Book Review: Ikoiri Musume

Ikoiri Musume
櫻桃子X早安少女組
By: Sakura Momoko
ISBN: 9571028789
262 pp.

If you are a fan of Japanese pop musical group Morning Musume, then you have probably dreamed of meeting the members in person. But if you are in touch with reality, you probably have not called their talent agency, Up Front, to make a date with each of the members. Author Sakura Momoko is an exception to this rule; She is a fangirl who got to live out her fantasy of spending time with each of the members of Morning Musume, and got paid to write a book about it.

Sakura Momoko is the artist and author of Chibi Maruko-chan comics, and the creator of the classic cartoon of the same name. These works are loved by young and old, male and female. Sakura has also written books of essays about her life. These qualifications pay off. She gets to have adventures with Morning Musume, and we get to eavesdrop on the fun.

Sakura and Iida Kaori visit a museum dedicated to an art prodigy who died at nineteen. Sakura and Yasuda Kei watch a movie (Spirited Away) and make rings at a silversmith's workshop. With Goto Maki, she visits an aquarium where they play with dolphins. For the date with Yoshizawa Hitomi, they go fishing. Rika and Sakura design a t-shirt together. Kago Ai and Tsuji Kago predictably spend their dates eating. Abe Natsumi suggests a picnic, and they follow that by playing at an amusement park. Yaguchi Mari convinces Sakura to make a day-trip to Korea for a Korean feast. Nigaki Risa and Konno Asami go ice-skating with Sakura. Lastly, Takahashi Ai and Ogawa Makoto team up for a day at Sakura's studio, with the strangely unambitious goal of designing a badge. Sakura ends the book attending the rehearsal for a big Morning Musume concert.
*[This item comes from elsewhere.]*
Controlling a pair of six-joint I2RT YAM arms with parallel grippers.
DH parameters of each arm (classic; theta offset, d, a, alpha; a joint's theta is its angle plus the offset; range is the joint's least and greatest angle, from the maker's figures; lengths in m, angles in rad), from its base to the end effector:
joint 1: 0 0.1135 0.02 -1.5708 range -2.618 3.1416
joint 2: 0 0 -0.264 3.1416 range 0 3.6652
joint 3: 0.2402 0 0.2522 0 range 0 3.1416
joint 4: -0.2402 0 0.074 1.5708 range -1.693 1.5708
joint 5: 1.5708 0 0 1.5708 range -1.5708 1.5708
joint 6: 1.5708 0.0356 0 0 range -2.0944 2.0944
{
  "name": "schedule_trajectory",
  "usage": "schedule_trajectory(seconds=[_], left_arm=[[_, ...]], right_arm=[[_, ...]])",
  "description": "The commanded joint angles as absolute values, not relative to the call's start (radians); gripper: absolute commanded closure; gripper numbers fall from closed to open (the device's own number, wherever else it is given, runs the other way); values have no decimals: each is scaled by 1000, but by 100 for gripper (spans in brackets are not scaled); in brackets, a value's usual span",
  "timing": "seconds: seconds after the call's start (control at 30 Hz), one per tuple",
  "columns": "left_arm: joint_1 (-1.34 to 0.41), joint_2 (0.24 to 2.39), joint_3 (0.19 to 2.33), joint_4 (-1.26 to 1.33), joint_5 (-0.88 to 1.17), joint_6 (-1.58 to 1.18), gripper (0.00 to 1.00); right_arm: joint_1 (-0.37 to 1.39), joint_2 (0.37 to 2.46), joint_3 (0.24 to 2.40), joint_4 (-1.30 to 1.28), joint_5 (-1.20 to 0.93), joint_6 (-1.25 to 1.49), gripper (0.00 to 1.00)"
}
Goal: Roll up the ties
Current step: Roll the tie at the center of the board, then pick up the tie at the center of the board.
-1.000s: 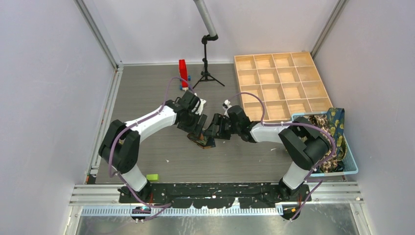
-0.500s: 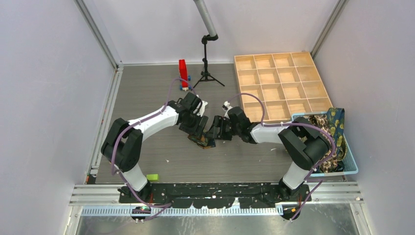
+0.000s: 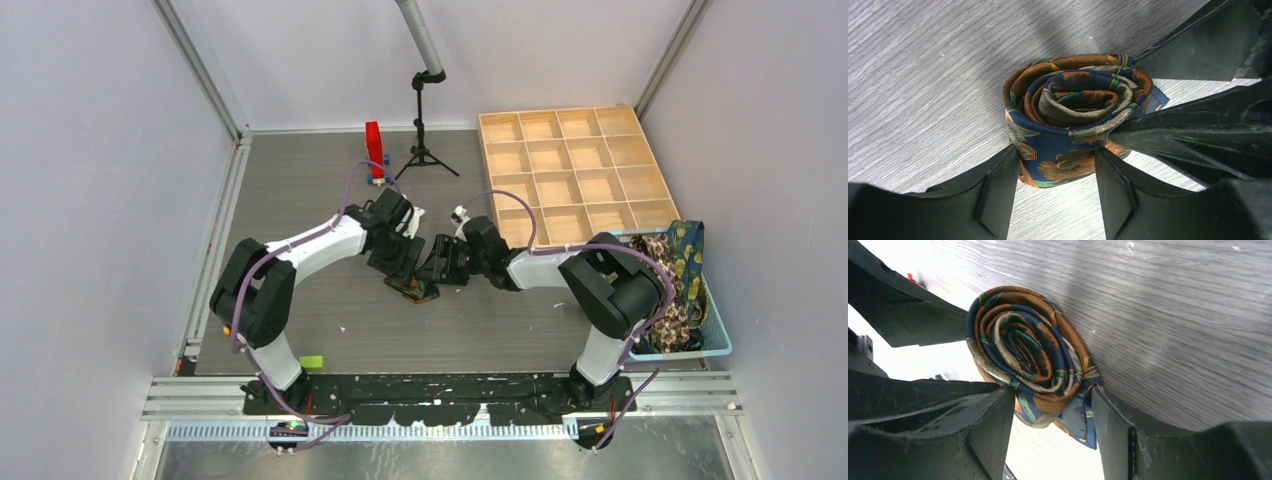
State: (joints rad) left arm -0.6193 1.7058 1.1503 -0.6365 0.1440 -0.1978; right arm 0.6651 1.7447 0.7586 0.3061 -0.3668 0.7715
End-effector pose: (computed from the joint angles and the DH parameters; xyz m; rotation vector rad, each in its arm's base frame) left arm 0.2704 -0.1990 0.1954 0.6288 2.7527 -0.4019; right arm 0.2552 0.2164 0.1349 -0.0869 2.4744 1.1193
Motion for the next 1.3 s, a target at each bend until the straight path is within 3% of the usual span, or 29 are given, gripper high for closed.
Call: schedule_trajectory(seconds=[0.0,0.27,0.77,0.97,1.27], left_arm=[[-620,1729,1178,-621,169,-192,43],[-621,1740,1177,-621,166,-192,44],[-620,1745,1185,-626,166,-225,44],[-621,1710,1207,-654,158,-259,36],[-618,1608,1245,-724,119,-295,28]], right_arm=[[674,1827,744,390,-395,836,38],[674,1862,756,454,-410,891,44],[672,1873,809,354,-411,911,84],[673,1858,856,251,-408,902,96],[672,1837,904,177,-421,901,100]])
In the preface to the book, Sakura describes her goal in writing the book as an attempt to uncover the real character and personality of the girls who she loves and admires. However, it is too much to expect that spending a few hours with the girls will allow her to uncover anything that has not been revealed in the countless hours the group spends on television. Bringing along a couple of chaperones from the management agency for the dates does not help things. In spite of these obstacles, the book is personal. The members talk about their families. Yaguchi tells that her father will phone her and make her talk to his coworkers, proving that he is the father of one of the members of Morning Musume. They talk about leaving their hometowns to live in Tokyo to work. Kaoiri mentions that when Morning Musume began, she was still attending school in Hokkaido, so she had to commute by plane! They talk about what they do in their precious little spare time. Many of them enjoy taking pictures in those photo-stickers machines popular in Japan, and they also like karaoke. I'm sure those activities are a nice change of pace from all those singing and performing in front of a camera that they do.

Sakura adds a lot of the humor in the book. Goto Maki suggests flying in an air-show jet. When that is rejected, she suggests skydiving. Sakura's premonitions of death at these suggestions had me laughing out loud, as did her clumsy attempts to befriend a dolphin that can smell her fear. Sakura shows reluctance to try any activity, other than eating, that will take her out of the comfort of her home. It brings to mind the lazy and lovable Chibi Maruko-chan. The adventures proposed by the Morning Musume members get her into a movie theater and into an ice-skating rink for the first time in years. She also constantly worries about the mobs of Morning Musume fans—she worries much more than the members themselves. Probably for similar reasons, she is conspicuously missing from all the pictures in the book.

Of the three books about Morning Musume that have been translated into Chinese, this book is easily the best. But just like all Japanese TV programs subtitled in Chinese, the English gets mangled in the process. When Tsuji eats a churro, it gets turned into a "chorus." Unlike the last book I read about the young stars, this book rarely wonders about what the future holds for them. As a fan, Sakura probably realizes that most of the members will fade into semi-obscurity, and even if they continue on as stars, their lives are as exciting now as they ever will be.